Purpose: : Squamous metaplasia occurs in severe ocular surface diseases, such as Stevens–Johnson syndrome (SJS), ocular cicatricial pemphigoid (OCP) and Sjögren’s syndrome (SS). It represents an important clinical problem in that it causes pathological keratinization of the ocular surface. The molecular mechanisms triggering squamous metaplasia in this setting are unknown. We have begun to examine the hypothesis that inflammatory mediators are key inducers of squamous metaplasia. Our studies have been facilitated by use of a squamous cell biomarker, SPRR1B (also called cornifin, SPRR1) which has been used previously to examine the induction of squamous metaplasia in response to other stimuli. To validate the use of SPRR1B as a biomarker for squamous metaplasia, we compared its expression in human patients with SS and normal age–matched controls.

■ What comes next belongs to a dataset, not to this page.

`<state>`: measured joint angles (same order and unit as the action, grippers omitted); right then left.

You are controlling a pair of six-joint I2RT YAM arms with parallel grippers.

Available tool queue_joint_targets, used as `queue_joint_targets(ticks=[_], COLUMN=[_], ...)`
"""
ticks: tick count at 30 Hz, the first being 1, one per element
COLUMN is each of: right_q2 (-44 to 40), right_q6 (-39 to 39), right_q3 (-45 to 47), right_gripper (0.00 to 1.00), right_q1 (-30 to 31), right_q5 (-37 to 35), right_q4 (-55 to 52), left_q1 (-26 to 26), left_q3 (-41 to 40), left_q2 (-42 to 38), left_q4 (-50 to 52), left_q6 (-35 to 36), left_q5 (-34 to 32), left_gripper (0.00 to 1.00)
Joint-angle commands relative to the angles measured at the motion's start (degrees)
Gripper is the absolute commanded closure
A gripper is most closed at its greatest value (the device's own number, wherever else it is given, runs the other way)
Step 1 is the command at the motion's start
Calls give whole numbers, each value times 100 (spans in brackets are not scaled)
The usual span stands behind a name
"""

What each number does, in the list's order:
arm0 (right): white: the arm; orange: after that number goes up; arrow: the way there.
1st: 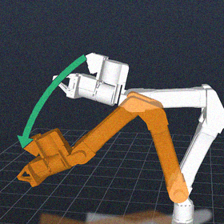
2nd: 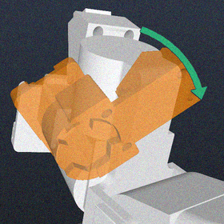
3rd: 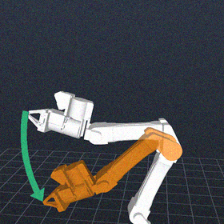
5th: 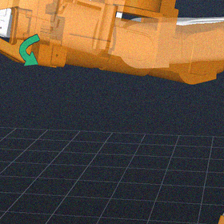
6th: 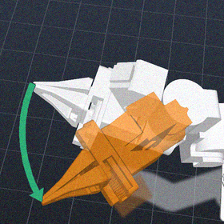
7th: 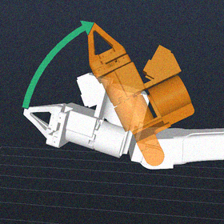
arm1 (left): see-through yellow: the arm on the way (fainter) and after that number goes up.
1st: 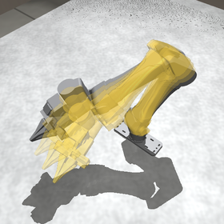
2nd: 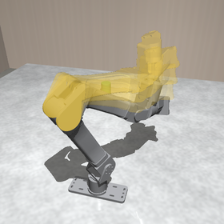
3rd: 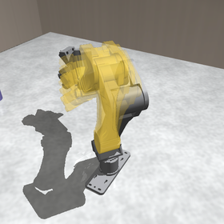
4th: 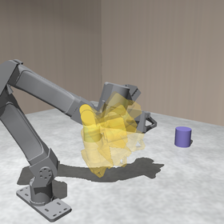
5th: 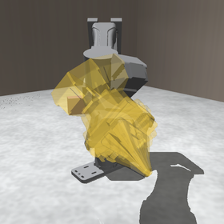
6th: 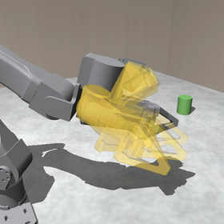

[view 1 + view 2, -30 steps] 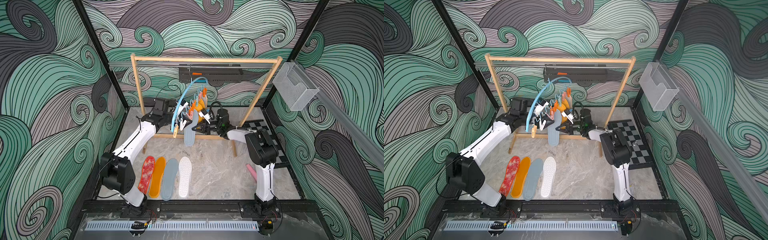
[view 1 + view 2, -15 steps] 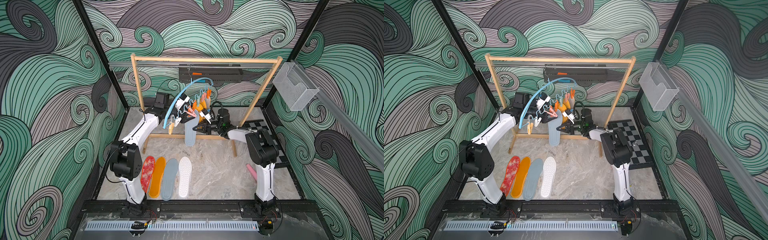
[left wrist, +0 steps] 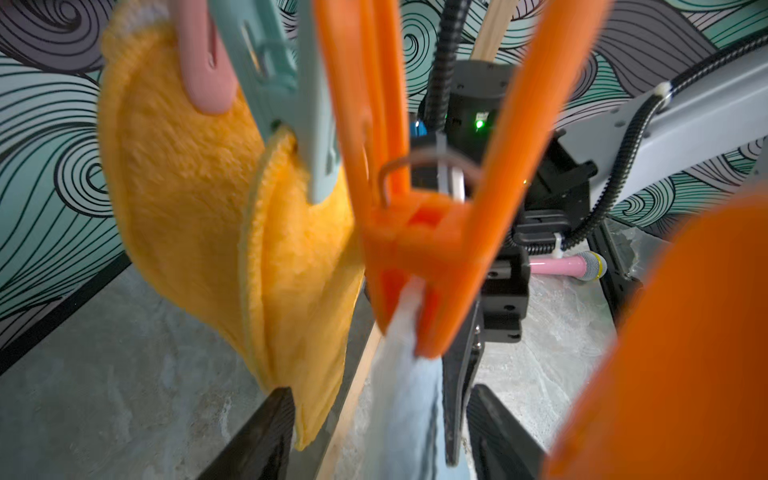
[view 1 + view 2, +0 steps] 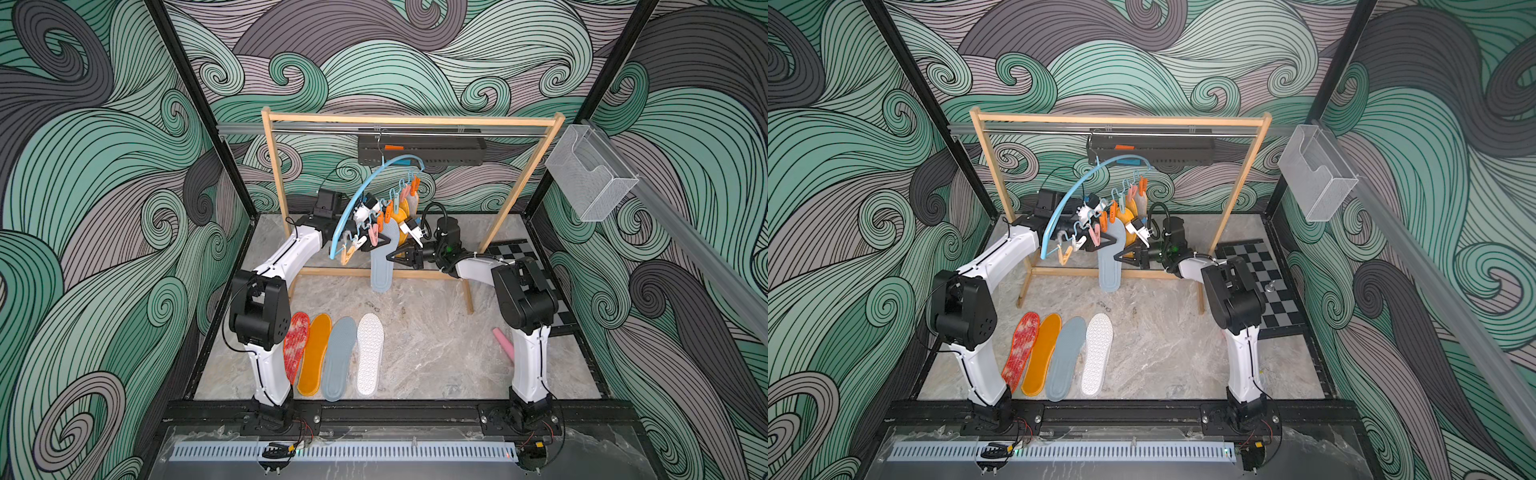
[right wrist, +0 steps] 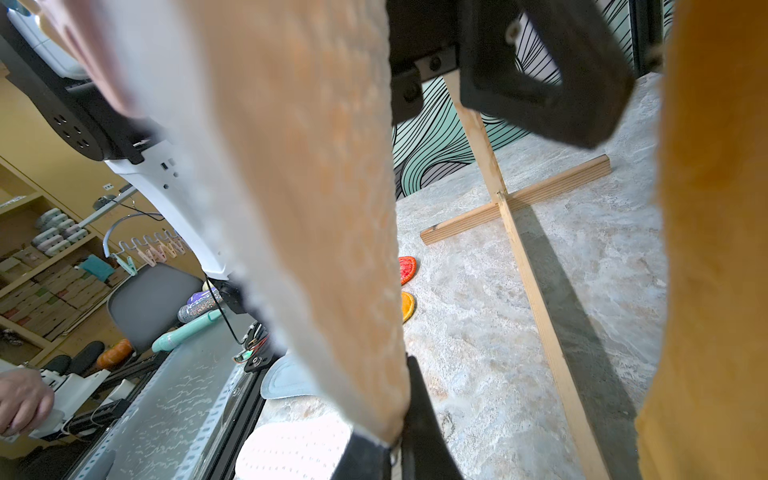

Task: Take the shoe insoles off the hanger
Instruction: Remove the insole from the hanger, then open the clamp at the hanger.

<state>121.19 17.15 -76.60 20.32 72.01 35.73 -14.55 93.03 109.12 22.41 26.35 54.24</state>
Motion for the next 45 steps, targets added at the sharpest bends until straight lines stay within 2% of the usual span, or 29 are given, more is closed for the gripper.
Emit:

Methods: : SPRR1B gene expression was measured in 10 normal vs. 10 SS patients by quantitative, real–time PCR. RNA was extracted from conjunctival impression cytology specimens obtained using mixed cellulose ester membranes that were briefly applied to the temporal, bulbar conjunctiva and gently pulled away. Specimens were stored in RNAlater® until RNA extraction using the Qiagen RNeasy Micro Kit. The quality of RNA from all samples was assessed using the 2100 Agilent Bioanalyzer®. One hundred nanograms of total RNA was used for cDNA synthesis using the TaqMan reverse transcription kit from Applied Biosystems. Real–time PCR was carried out using a SYBR green system from Superarray Biosciences.

Results: : SPRR1B expression is upregulated in human patients with SS. The average threshold cycles (Ct) values for GAPDH were used as an endogenous reference to correct for differences in amount of RNA added to each sample. Using real–time PCR comparative Ct values, our data showed a 3–fold increase in SPRR1B expression in SS patients (mean±SEM Ct = 0.3±0.1 vs. 0.9±0.3 in normals vs. SS, respectively).

Conclusions: : We have identified a molecular biomarker for squamous metaplasia that is increased in human patients with ocular surface disease caused by SS. Validation of this biomarker in humans suggests that it represents a valuable marker that can be used to study the molecular mechanisms of squamous metaplasia in immune–mediated ocular surface disease. A better understanding of the molecular mechanisms underlying the induction of SPRR1B in patients with squamous metaplasia could ultimately lead to the identification of novel therapeutic targets to prevent pathological keratinization of the ocular surface.